_WHAT YOU WILL DO_
Look through the data below and show every line that includes "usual".

──────────────────────────────

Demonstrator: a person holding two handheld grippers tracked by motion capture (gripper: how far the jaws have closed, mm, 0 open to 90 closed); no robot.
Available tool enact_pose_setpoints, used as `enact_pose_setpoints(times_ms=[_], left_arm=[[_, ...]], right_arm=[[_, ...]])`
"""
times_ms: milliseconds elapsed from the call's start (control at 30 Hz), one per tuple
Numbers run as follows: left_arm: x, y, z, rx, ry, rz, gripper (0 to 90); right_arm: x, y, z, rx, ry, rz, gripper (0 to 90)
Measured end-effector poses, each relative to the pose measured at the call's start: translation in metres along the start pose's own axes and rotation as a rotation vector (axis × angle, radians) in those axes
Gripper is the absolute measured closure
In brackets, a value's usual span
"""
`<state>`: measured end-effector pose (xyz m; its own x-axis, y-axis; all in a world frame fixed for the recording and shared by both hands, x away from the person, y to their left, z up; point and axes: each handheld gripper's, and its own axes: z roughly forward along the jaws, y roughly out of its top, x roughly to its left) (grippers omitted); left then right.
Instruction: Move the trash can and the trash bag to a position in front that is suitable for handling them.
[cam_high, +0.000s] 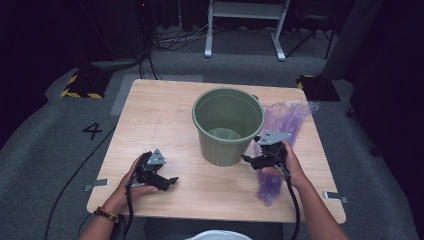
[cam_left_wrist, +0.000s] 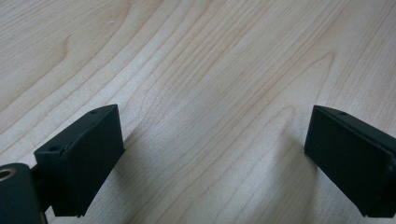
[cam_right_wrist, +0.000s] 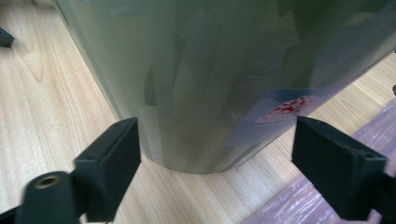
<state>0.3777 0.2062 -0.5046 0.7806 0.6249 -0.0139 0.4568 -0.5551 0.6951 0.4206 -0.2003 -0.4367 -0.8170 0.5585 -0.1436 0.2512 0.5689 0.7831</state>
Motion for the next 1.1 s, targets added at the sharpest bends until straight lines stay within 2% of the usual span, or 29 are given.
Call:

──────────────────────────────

_ANSWER SPACE_
In brackets, a value's usual span
Motion for the next 1.1 s, targets added at the sharpest bends until straight lines stay within 2% of the usual span, or 29 are given.

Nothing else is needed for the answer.